Figure 7 Geometric mean (±GSD) Nipah virus neutralizing antibody titers following challenge (Day +1) with 2 x 105 TCID50 of Nipah (Bangladesh). AGMs were vaccinated with graded doses of PHV02 or with rVSV-EBOV (Controls) 21, 14, or 7 days before IN/IT challenge.

These results indicated that vaccination given within 7–14 days of a severe virus challenge protected against death and that survival was associated with the appearance of low levels of neutralizing antibodies before infection or shortly after infection, which increased during the incubation period of the challenge infection.


In order to assess the relationship between immune response and protection and the potential translation to humans, it is necessary to consider the severity and time course of infection in the challenge model. The AGM is widely accepted as the preferred nonhuman primate model of NiV disease since other species, in particular macaques, do not develop consistently fatal illness (22). The course of NiV infection in the AGM model is more active and lethal than in humans. The 100% mortality ratio in the AGM model is higher than reported in humans (in recent outbreaks caused by the Bangladesh genotype, 73%–89%) (23). The IN/IT route of challenge and high challenge dose (1,000 LD50) likely promote a rapidly progressive pulmonary infection. Survival time in AGMs (7 to 8 days) is shorter than in humans, in which the median incubation period is approximately 10 days and the average duration of hospital stay is 1–9 days (24, 25). The IN/IT route in AGMs may be a model of respiratory exposure and inter-human transmission (26), although human NiV infections also occur following oral ingestion of contaminated date palm sap and probably other modes of contact spread. The outcome of infection and pathogenesis with respect to the onset of pulmonary and neurological infection is dependent on the challenge dose and route (27, 28),. It may be concluded that the AGM model, high challenge dose, and IT route of infection provide a severe test of immunity afforded by a vaccine. If human immune responses can be shown to be similar to those associated with protection in this lethal model, they would likely indicate that the vaccine would provide clinical benefit.

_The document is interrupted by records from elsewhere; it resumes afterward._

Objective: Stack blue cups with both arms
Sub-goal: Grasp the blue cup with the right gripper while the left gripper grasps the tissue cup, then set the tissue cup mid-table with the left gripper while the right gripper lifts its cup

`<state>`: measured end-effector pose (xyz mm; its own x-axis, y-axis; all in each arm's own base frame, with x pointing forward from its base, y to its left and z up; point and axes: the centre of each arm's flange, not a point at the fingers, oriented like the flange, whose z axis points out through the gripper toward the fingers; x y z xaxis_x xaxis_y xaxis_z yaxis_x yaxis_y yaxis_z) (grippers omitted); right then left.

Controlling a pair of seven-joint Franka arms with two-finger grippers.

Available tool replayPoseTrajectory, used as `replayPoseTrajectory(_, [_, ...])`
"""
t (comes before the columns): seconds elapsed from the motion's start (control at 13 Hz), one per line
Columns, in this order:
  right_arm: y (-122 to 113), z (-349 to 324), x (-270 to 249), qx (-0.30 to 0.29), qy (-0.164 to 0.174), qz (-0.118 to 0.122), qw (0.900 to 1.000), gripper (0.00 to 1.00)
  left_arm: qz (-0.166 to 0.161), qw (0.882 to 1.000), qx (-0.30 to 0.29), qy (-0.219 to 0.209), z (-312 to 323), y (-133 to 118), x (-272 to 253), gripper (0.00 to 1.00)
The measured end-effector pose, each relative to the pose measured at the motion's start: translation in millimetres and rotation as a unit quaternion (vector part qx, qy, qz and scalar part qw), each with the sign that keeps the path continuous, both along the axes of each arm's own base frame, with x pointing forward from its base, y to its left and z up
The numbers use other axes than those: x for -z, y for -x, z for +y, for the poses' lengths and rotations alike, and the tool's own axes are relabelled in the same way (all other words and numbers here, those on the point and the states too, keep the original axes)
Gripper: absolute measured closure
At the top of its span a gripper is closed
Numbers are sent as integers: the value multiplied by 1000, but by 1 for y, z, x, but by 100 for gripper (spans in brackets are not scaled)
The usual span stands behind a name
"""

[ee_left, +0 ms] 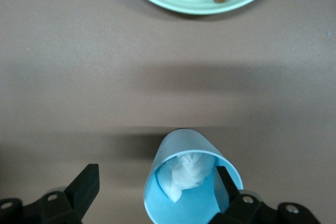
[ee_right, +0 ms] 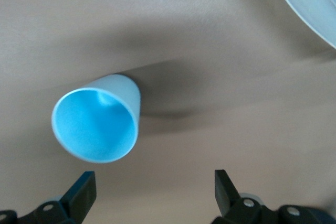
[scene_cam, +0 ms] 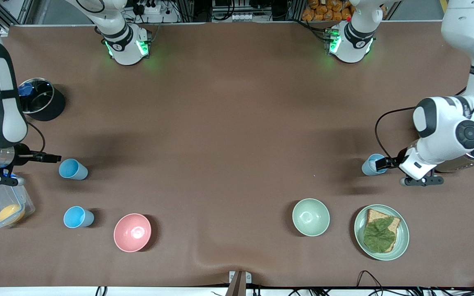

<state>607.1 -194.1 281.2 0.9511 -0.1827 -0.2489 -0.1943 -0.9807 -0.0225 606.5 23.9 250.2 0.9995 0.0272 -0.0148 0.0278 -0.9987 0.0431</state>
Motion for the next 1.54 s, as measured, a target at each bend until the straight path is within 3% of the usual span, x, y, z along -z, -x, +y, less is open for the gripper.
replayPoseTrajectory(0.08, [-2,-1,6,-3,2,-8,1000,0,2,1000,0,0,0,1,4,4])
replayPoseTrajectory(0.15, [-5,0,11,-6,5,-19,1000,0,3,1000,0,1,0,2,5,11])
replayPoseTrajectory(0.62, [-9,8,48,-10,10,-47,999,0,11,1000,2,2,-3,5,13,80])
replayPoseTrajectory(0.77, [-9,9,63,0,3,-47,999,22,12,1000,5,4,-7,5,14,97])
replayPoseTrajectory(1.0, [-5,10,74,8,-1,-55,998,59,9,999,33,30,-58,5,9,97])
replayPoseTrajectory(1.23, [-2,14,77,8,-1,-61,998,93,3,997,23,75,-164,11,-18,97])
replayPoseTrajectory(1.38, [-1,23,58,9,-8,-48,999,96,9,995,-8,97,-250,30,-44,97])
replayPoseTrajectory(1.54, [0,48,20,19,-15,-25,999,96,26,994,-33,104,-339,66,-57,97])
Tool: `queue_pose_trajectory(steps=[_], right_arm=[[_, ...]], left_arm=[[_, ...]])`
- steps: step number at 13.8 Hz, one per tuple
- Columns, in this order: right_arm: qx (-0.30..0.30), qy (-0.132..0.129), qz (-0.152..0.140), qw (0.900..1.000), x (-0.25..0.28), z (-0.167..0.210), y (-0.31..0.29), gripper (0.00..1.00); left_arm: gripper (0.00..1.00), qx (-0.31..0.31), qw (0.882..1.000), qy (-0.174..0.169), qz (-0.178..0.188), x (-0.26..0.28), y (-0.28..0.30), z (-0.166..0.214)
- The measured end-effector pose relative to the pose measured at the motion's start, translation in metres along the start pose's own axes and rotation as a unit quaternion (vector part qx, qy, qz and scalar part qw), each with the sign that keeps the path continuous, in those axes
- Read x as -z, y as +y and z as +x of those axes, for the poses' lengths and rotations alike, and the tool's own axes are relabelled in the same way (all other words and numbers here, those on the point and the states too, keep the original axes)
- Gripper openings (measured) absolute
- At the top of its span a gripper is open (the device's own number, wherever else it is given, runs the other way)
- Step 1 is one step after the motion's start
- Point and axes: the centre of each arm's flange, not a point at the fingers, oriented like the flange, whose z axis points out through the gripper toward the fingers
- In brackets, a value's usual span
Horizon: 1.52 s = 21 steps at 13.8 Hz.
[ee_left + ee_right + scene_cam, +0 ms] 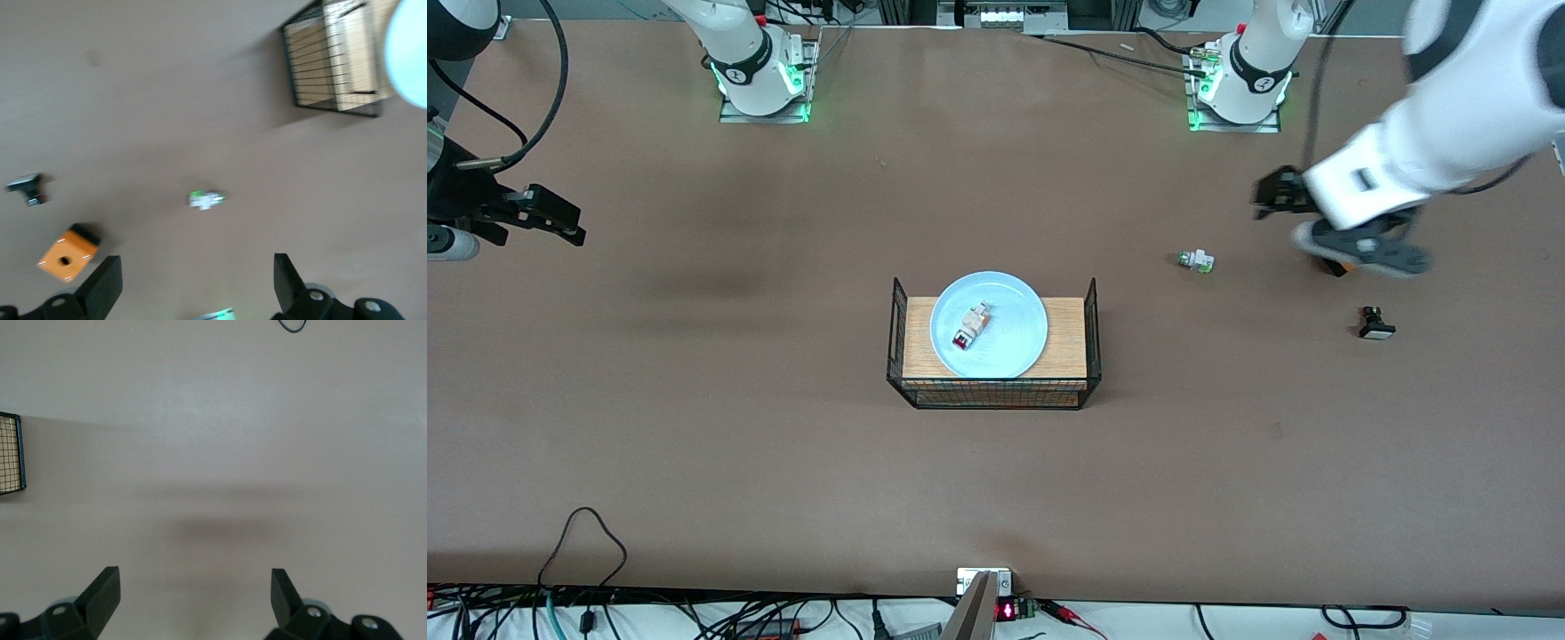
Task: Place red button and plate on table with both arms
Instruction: 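Move the left gripper toward the wire basket holding the plate, then lower the left gripper and grasp the red-capped button on the plate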
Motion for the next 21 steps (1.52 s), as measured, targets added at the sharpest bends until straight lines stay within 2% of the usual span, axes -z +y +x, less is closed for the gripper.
queue_pose_trajectory(steps=[3, 5, 8, 12, 15, 19, 21], right_arm=[[0.000, -0.001, 0.000, 1.000, -0.001, 0.000, 0.000, 1.00], [0.000, -0.002, 0.000, 1.000, -0.002, 0.001, 0.000, 1.00], [-0.001, -0.005, 0.000, 1.000, -0.005, 0.002, 0.001, 1.00], [-0.004, -0.007, 0.000, 1.000, -0.007, 0.002, 0.004, 1.00], [-0.005, -0.008, 0.000, 1.000, -0.007, 0.002, 0.006, 1.00], [-0.007, -0.008, 0.000, 1.000, -0.008, 0.002, 0.008, 1.00], [-0.007, -0.008, 0.000, 1.000, -0.008, 0.002, 0.008, 1.00]], left_arm=[[1.00, 0.039, 0.999, 0.006, -0.003, -0.029, 0.107, 0.036], [1.00, 0.068, 0.997, 0.042, -0.015, -0.051, 0.179, 0.057], [1.00, 0.093, 0.988, 0.112, -0.057, -0.110, 0.256, 0.093], [1.00, 0.088, 0.978, 0.168, -0.090, -0.176, 0.278, 0.132], [1.00, 0.082, 0.974, 0.188, -0.100, -0.199, 0.289, 0.141], [1.00, 0.029, 0.975, 0.217, -0.039, -0.204, 0.303, 0.134], [0.93, 0.014, 0.976, 0.216, -0.028, -0.211, 0.315, 0.128]])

A limitation of the studies reported here is that only humoral immunity (IgG binding and neutralizing antibodies) was investigated, whereas T cells undoubtedly contribute to protective immunity and recovery. Viral clearance mediated by cytotoxic T cells may be necessary to prevent persistent and recurring NiV virus infections (9). In a previous study of the rVSV vaccine expressing NiV G (Malaysia), Prescott et al. found significantly increased CD8+ T cells expressing granzyme B or interferon-γ in vaccinated vs. control animals at 3 and 7 days post-challenge, respectively (20). Prasad and colleagues concluded that both antibodies and T cells contributed to survival in cynomolgus macaques following NiV challenge (22). Antibodies play a major role in pre-exposure protection as shown by passive transfer studies (10, 11), and neutralization is believed to be the principal functional activity (8). Other Fc-mediated functions of antibody, such as cellular phagocytosis, were also not measured in our studies and could potentially contribute to protection. We did, however, measure IgG-binding antibodies by ELISA; these analyses did not suggest that non-neutralizing antibodies were a better marker of protection than neutralization. Indeed IgG ELISA and neutralizing titers were closely correlated (Supplementary Figure S7), and low levels of neutralizing antibodies were detected without a detectable binding antibody, which is likely due to the lower dilution of serum in the neutralization test (1:5) than in ELISA (1:100).

In the first (dose–response) study, PHV02 vaccine was administered 28 days before NiV challenge. The lowest pre-challenge neutralizing titer was 1:20, and that animal was fully protected against illness, death, and residual viral RNA in tissues collected at necropsy 42 days after challenge. There were two animals in the lowest dose group (<6.6 × 102 pfu) that did not seroconvert and developed fatal illness with survival time equivalent to the control animals. The results indicated a very low dose of vaccine which may result in a protective response or in primary vaccine failure. This “all-or-nothing” response is not surprising for a replication-competent viral vaccine that expands its antigenic mass after inoculation. In the case of the replication-competent rVSV-EBOV vaccine, reduction in dose by 10-fold increments to low levels resulted in increasing rates of primary vaccine failure (29).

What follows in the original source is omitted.